Serap Dogansoy
03 Septembre 2026•Mise à jour: 03 Septembre 2026
Le Premier ministre espagnol, Pedro Sánchez, a affirmé jeudi devant le Congrès des députés qu’aucun élément solide ne permettait d’établir que le Maroc avait organisé l’afflux massif de migrants vers Ceuta les 30 et 31 juillet, selon une intervention retransmise en direct par la chambre basse du Parlement espagnol.
« Aucune institution, ni le service diplomatique, ni la Commission européenne, ni aucun organisme international, n’a fourni au gouvernement espagnol la moindre preuve solide que le Maroc a planifié ou exécuté cet incident. Aucune, absolument aucune », a-t-il déclaré.
« Si ces preuves solides existaient, nous agirions en conséquence, avec toute la fermeté que la situation exige », a-t-il ajouté, assurant qu’aucun rapport préalable n’avait permis d’anticiper l’ampleur de l’afflux.
Pedro Sánchez a toutefois reconnu que la gendarmerie marocaine avait laissé les traversées se poursuivre durant une période déterminante de dix heures, le 30 juillet, alors que les arrivées atteignaient leur pic. Les autorités espagnoles n’ont pas encore établi si cette situation résultait d’une inaction volontaire ou d’une incapacité à contenir les départs, a-t-il précisé.
Ces déclarations interviennent au lendemain de la divulgation dans la presse d’un rapport de la police espagnole faisant état d’un dispositif marocain « sensiblement plus réduit que d’ordinaire » et évoquant la « permissivité » des forces de l’ordre marocaines pendant la crise.

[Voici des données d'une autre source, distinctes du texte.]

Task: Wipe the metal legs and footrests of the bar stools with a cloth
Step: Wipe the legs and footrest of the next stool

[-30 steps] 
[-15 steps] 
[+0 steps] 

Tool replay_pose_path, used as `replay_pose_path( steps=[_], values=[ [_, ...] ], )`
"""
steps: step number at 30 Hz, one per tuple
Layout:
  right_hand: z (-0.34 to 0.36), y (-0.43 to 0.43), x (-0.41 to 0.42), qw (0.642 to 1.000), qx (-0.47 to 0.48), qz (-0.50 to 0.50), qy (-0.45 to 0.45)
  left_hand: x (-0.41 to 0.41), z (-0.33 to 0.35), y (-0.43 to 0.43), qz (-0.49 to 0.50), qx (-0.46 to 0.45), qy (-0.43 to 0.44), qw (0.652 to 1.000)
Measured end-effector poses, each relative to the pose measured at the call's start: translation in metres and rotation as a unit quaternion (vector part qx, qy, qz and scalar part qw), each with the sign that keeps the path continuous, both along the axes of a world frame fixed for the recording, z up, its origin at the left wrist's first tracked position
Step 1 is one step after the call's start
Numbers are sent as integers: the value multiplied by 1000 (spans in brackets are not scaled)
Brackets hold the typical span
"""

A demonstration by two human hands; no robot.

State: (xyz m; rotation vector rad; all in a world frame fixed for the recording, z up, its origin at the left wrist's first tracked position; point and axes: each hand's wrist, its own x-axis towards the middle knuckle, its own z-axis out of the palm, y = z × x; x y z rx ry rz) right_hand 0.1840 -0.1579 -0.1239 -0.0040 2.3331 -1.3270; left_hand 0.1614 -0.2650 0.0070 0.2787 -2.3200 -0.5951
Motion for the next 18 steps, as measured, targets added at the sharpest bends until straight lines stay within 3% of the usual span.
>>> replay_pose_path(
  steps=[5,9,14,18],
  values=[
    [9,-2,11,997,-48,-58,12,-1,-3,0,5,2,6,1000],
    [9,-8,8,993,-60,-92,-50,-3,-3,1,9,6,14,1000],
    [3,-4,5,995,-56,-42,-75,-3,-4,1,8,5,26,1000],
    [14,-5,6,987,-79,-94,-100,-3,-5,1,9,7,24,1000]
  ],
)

La gestion de cet épisode est vivement critiquée par l’opposition espagnole de droite et d’extrême droite ainsi que par certains alliés de gauche du gouvernement, qui soupçonnent Rabat d’avoir facilité l’arrivée de dizaines de milliers de migrants dans l’enclave espagnole.

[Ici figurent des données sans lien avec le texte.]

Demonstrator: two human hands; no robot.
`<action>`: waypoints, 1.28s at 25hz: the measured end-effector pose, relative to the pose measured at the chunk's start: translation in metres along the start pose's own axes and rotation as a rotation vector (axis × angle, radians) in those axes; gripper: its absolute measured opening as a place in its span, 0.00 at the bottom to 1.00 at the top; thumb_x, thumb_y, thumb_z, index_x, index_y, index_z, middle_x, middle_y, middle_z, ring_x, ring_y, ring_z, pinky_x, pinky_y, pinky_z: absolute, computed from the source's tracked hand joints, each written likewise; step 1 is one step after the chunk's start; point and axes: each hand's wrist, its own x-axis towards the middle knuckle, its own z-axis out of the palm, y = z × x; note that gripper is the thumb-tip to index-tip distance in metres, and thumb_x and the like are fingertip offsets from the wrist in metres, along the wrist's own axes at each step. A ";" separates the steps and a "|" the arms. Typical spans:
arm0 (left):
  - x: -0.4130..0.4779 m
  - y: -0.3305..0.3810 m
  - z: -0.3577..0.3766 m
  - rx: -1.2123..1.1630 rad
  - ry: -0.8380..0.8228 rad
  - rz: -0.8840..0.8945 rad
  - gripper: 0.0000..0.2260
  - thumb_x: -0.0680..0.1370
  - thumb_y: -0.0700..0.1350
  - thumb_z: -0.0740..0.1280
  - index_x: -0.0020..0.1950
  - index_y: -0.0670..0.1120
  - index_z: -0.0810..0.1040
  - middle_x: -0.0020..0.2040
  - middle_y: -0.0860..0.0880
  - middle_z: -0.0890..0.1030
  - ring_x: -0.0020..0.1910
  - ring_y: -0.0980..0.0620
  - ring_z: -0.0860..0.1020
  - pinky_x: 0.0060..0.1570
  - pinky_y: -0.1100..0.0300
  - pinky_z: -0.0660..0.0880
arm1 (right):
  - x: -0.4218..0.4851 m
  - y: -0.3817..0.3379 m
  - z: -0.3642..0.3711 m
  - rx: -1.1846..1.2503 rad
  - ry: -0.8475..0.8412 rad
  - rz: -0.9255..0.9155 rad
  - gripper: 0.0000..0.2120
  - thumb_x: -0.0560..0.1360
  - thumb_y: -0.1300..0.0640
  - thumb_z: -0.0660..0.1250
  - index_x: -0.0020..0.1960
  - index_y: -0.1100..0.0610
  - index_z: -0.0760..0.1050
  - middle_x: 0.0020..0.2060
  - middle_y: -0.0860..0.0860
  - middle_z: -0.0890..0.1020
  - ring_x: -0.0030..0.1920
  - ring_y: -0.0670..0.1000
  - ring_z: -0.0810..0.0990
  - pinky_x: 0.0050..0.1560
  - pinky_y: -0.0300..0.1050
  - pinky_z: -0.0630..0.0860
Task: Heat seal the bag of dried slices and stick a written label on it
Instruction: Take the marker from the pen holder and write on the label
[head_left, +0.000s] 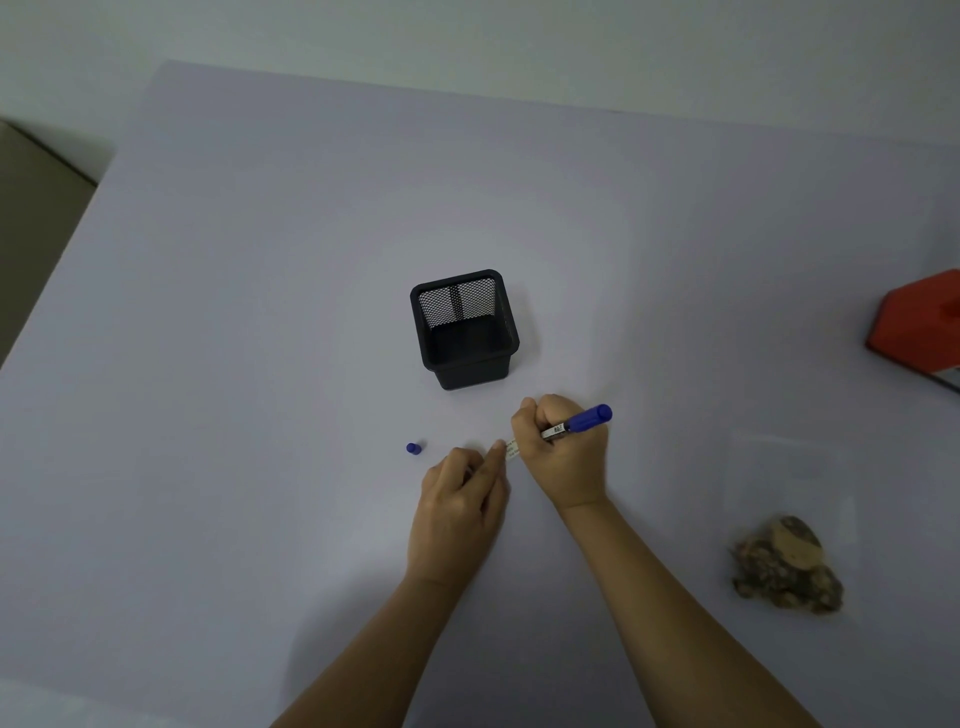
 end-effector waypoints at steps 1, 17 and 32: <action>0.000 0.000 0.000 -0.001 0.001 -0.001 0.13 0.77 0.45 0.63 0.55 0.40 0.82 0.36 0.46 0.75 0.33 0.51 0.72 0.35 0.60 0.72 | 0.000 0.001 0.000 -0.005 -0.001 -0.002 0.18 0.73 0.56 0.60 0.27 0.61 0.64 0.21 0.54 0.68 0.21 0.53 0.66 0.20 0.46 0.68; -0.001 -0.002 0.002 -0.014 0.001 -0.005 0.13 0.77 0.44 0.63 0.56 0.41 0.81 0.37 0.46 0.75 0.35 0.52 0.69 0.37 0.62 0.69 | 0.000 0.001 0.001 -0.035 0.032 -0.015 0.18 0.74 0.58 0.61 0.26 0.60 0.63 0.21 0.51 0.67 0.20 0.52 0.65 0.20 0.44 0.67; -0.001 -0.002 0.001 -0.006 -0.008 0.006 0.13 0.77 0.44 0.64 0.56 0.40 0.81 0.37 0.46 0.75 0.34 0.51 0.71 0.35 0.60 0.71 | 0.001 0.002 0.000 -0.056 0.060 -0.006 0.18 0.74 0.58 0.61 0.26 0.62 0.64 0.20 0.54 0.68 0.20 0.52 0.65 0.20 0.43 0.65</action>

-Des déclarations marocaines jugées « inacceptables »
Le chef du gouvernement espagnol a parallèlement condamné les récentes déclarations de deux ministres marocains revendiquant la souveraineté du Maroc sur Ceuta et Melilla.
« Nous avons entendu deux ministres faire des déclarations inacceptables sur Ceuta et sur Melilla », a-t-il déclaré, précisant que Madrid avait convoqué l’ambassadrice du Maroc le 21 août pour les rejeter « catégoriquement ».

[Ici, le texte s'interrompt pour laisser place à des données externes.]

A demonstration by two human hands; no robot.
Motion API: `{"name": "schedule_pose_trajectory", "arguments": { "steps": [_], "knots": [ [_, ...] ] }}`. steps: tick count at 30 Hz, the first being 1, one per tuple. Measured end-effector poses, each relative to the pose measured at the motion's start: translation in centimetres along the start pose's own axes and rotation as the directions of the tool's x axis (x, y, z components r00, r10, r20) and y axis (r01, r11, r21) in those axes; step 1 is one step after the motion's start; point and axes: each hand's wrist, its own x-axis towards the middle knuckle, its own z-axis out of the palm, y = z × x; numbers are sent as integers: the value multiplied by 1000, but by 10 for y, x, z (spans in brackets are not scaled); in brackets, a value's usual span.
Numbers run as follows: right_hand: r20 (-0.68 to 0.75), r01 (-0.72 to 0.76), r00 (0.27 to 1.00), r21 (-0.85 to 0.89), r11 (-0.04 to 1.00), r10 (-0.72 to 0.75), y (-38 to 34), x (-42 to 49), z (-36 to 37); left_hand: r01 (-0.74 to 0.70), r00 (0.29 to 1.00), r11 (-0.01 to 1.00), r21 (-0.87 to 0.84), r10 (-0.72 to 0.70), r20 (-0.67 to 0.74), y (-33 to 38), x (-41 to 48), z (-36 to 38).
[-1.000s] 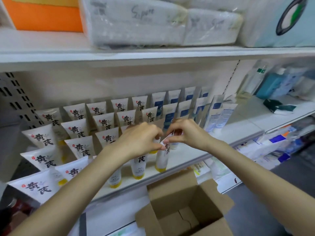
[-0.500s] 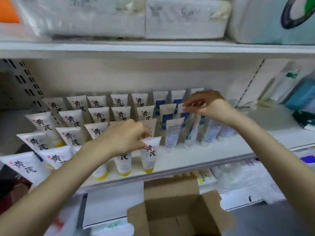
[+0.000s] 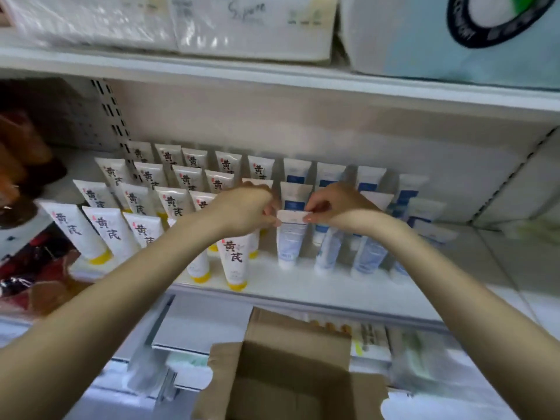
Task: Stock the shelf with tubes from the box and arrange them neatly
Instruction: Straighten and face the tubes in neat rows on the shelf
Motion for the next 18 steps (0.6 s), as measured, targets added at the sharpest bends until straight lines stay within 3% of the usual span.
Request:
{"name": "schedule_pose_trajectory", "arguments": {
  "steps": [6,18],
  "knots": [
    [-13,1,1000,68,998,0,6,-1,1,-12,1000,1000,11,12,2,8,-2,6],
    [89,-15,996,171,985,-1,-11,-10,-9,-89,988,994,-67,96,117,9,4,-10]
  ]
}}
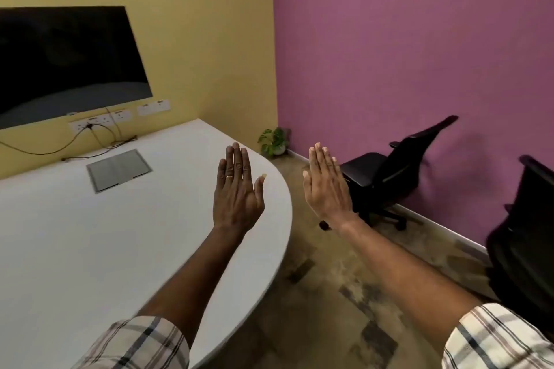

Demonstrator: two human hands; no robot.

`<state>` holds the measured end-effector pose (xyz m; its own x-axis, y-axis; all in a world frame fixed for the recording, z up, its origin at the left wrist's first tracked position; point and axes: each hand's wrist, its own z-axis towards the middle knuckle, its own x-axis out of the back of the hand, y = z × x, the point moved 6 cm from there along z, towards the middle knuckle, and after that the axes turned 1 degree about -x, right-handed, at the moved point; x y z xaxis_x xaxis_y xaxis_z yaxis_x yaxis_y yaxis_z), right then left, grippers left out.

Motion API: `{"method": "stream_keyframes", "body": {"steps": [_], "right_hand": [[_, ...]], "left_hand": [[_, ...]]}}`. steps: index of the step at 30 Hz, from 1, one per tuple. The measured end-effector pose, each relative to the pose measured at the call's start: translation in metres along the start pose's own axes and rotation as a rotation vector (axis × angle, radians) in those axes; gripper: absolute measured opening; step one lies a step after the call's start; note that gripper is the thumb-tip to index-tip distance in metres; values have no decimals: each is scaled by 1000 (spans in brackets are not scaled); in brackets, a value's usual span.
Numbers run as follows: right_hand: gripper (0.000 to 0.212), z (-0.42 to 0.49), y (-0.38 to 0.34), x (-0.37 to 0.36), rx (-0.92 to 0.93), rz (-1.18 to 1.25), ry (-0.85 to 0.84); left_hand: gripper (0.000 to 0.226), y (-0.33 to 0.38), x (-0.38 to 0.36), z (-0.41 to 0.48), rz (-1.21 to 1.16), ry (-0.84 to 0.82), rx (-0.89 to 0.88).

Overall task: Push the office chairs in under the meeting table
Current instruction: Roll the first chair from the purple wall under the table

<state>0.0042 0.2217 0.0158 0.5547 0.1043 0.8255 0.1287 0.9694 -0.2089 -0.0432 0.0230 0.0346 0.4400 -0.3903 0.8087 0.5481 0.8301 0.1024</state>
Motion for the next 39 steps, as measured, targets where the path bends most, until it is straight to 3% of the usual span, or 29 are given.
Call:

« Depuis des siècles, ces deux villes sont espagnoles (...) et, pour le gouvernement espagnol, cela restera ainsi jusqu’à la fin des temps », a-t-il ajouté.
Pedro Sánchez a également invité le roi Felipe VI à se rendre à Ceuta et Melilla « dans les prochaines semaines » afin d’y transmettre « l’engagement absolu de l’État ».
La dernière visite d’un souverain espagnol dans ces deux territoires remonte à novembre 2007. Le déplacement du roi Juan Carlos avait alors provoqué une crise diplomatique avec le Maroc, qui revendique la souveraineté sur les deux enclaves.
Le Maroc n'a pour l'heure pas réagi aux déclarations récentes de Pedro Sánchez.